[Collection entries]

————

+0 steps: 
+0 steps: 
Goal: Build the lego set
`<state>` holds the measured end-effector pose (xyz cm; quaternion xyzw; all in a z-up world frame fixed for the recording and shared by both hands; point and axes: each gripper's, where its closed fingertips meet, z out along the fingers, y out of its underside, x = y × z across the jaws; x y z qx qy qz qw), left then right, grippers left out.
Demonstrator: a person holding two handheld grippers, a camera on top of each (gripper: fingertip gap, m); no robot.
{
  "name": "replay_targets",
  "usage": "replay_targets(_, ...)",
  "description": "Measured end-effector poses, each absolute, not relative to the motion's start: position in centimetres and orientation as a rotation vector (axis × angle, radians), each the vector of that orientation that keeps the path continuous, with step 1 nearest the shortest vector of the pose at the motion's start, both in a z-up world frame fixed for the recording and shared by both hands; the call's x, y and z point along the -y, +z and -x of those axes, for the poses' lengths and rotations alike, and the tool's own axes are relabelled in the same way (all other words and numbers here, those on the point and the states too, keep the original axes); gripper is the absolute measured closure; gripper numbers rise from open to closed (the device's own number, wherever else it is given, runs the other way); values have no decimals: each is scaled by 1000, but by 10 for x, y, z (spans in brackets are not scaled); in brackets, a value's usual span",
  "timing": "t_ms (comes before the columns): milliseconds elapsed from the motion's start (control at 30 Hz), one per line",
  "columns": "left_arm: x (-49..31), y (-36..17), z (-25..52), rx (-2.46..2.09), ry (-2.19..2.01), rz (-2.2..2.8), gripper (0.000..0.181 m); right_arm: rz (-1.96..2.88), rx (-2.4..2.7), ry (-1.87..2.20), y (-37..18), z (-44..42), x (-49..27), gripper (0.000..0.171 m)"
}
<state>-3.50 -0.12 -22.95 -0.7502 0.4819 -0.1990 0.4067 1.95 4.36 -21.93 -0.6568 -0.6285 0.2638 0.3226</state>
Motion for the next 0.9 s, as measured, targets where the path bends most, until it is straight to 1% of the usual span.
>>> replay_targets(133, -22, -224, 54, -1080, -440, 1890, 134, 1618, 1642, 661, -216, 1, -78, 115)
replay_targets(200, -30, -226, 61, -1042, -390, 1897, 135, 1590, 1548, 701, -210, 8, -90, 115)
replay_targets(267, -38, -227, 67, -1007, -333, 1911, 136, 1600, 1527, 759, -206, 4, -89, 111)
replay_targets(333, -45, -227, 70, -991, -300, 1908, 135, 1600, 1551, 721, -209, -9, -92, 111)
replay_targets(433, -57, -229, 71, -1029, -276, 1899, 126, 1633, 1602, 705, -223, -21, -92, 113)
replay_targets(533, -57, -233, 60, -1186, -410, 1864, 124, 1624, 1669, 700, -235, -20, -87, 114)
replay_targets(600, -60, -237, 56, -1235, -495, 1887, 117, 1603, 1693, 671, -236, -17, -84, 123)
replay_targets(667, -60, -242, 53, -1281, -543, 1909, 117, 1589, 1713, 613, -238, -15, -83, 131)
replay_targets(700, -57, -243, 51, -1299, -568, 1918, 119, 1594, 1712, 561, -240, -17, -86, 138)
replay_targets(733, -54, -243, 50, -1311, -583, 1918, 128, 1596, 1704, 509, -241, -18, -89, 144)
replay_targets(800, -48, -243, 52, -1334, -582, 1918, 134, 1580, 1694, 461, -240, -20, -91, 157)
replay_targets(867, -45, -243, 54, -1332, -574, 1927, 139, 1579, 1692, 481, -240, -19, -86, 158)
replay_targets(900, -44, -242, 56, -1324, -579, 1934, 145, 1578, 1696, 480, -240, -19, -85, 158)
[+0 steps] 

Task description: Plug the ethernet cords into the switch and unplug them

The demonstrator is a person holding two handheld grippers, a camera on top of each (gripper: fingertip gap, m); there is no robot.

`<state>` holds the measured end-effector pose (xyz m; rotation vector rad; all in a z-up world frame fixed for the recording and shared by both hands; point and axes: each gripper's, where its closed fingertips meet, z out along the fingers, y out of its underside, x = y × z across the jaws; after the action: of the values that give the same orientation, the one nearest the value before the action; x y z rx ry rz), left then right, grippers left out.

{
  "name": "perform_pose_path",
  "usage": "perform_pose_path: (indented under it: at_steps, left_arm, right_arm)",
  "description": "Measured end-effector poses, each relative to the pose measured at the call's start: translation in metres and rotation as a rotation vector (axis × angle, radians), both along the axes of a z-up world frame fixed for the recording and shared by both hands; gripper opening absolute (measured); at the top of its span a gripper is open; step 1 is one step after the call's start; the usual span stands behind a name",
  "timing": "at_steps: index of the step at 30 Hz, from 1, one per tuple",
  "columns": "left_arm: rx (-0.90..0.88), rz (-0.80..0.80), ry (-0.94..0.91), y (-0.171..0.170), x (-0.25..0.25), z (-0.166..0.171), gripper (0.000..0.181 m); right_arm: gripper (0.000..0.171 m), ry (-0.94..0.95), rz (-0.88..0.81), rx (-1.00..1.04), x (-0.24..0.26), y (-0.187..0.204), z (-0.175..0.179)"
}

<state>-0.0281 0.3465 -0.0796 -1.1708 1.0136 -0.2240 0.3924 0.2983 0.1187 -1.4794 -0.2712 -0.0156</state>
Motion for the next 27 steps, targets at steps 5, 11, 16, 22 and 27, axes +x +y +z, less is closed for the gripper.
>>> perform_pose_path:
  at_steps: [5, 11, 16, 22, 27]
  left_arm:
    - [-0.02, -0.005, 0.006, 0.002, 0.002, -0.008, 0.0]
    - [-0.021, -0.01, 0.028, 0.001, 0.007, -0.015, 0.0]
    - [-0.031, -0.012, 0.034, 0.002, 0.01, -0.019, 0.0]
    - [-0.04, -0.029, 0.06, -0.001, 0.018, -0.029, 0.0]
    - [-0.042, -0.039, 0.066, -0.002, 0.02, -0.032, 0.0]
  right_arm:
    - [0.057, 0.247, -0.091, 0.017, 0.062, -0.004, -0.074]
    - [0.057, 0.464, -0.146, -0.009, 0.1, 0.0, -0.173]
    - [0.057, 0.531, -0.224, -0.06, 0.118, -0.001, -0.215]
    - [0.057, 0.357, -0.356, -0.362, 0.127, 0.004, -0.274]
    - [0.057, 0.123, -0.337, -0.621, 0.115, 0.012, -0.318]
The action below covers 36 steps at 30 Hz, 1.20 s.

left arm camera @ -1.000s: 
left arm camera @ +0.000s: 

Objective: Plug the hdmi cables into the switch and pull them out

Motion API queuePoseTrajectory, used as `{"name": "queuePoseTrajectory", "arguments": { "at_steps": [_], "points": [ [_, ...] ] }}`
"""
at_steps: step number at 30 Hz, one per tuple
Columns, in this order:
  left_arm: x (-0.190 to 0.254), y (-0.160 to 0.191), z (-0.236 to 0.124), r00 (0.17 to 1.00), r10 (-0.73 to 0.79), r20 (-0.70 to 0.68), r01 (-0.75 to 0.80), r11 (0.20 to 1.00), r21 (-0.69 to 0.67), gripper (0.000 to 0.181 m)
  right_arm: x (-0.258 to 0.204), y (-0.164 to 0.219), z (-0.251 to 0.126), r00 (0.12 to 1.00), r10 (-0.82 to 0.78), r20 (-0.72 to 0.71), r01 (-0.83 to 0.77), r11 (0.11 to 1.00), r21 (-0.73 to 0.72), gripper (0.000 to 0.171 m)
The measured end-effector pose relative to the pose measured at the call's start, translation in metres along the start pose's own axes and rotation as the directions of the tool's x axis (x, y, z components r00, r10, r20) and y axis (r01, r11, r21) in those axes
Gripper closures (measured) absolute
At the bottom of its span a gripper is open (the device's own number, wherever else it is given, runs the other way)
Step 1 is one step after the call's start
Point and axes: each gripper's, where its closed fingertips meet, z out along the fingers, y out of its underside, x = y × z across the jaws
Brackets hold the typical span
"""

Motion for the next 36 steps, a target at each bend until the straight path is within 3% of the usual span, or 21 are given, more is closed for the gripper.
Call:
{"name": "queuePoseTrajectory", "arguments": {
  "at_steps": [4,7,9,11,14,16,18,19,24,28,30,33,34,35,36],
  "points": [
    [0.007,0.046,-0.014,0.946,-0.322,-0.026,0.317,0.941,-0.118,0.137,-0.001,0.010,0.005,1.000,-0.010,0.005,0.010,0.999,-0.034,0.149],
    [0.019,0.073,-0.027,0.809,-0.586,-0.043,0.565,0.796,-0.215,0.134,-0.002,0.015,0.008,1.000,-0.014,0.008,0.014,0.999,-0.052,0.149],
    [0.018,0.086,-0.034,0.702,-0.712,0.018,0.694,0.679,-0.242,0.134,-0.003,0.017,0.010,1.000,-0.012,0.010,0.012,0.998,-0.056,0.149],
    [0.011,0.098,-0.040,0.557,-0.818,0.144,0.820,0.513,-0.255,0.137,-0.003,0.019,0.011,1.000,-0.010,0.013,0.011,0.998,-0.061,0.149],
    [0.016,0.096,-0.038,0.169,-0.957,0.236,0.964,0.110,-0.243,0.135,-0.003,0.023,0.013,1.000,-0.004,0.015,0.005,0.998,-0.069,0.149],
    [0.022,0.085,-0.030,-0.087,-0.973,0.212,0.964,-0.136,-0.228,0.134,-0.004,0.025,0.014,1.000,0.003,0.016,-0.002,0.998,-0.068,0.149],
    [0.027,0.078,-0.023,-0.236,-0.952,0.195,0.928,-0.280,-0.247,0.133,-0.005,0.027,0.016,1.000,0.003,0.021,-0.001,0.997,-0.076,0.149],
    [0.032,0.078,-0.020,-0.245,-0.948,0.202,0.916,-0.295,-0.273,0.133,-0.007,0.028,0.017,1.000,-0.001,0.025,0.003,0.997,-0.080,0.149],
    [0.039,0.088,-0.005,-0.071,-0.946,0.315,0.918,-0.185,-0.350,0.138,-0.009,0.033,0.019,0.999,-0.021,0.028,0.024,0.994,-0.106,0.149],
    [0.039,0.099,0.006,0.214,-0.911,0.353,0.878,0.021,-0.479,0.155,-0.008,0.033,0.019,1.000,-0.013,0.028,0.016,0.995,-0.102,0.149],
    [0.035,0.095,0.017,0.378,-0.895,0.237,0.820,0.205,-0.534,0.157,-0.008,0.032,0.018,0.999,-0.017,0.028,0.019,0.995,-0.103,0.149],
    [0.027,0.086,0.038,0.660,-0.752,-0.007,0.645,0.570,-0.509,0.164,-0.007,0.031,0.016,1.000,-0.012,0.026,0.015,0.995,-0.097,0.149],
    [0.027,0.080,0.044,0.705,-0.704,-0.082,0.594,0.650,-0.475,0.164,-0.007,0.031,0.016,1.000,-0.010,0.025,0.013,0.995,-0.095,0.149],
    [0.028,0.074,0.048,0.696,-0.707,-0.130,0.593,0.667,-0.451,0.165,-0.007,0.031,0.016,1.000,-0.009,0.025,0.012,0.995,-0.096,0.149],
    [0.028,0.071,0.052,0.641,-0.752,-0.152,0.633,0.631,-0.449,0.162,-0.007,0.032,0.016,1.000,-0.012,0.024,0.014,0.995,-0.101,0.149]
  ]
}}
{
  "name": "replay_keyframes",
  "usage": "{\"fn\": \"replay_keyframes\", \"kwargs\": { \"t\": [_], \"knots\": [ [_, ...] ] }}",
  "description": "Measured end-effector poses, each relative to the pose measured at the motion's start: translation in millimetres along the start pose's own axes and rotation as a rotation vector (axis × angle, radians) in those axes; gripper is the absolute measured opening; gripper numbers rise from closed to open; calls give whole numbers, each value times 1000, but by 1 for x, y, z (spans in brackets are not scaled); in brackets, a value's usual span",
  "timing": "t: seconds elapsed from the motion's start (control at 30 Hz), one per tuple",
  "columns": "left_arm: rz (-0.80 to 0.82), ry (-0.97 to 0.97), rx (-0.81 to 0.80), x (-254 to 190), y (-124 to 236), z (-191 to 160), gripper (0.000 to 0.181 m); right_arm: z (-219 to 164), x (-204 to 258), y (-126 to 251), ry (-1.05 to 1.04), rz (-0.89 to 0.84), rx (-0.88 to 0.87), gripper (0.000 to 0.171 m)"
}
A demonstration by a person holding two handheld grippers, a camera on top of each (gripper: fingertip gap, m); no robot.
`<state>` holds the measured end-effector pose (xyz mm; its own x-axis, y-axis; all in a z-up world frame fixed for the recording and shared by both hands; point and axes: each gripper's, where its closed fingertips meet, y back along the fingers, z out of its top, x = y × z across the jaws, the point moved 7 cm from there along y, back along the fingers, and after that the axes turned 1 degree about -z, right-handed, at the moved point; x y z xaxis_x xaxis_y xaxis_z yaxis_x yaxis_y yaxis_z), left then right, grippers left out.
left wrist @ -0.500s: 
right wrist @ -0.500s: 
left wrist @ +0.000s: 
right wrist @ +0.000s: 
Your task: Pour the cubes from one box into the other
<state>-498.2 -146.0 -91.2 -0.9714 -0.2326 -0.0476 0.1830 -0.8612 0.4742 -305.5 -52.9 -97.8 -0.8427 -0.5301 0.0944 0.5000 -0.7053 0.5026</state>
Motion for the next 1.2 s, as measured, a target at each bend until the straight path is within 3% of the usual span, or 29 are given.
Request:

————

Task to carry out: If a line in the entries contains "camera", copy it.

Exercise answer:
Demonstrator: a person holding two handheld grippers, a camera on top of each (gripper: fingertip gap, m); no robot.
The demonstrator is a person holding two handheld grippers, a camera on top of each (gripper: fingertip gap, m); there is no robot.
left arm camera @ -1.000s: 
left arm camera @ +0.000s: 
A demonstration by a person holding two handheld grippers, a camera on top of each (gripper: fingertip gap, m); no robot.

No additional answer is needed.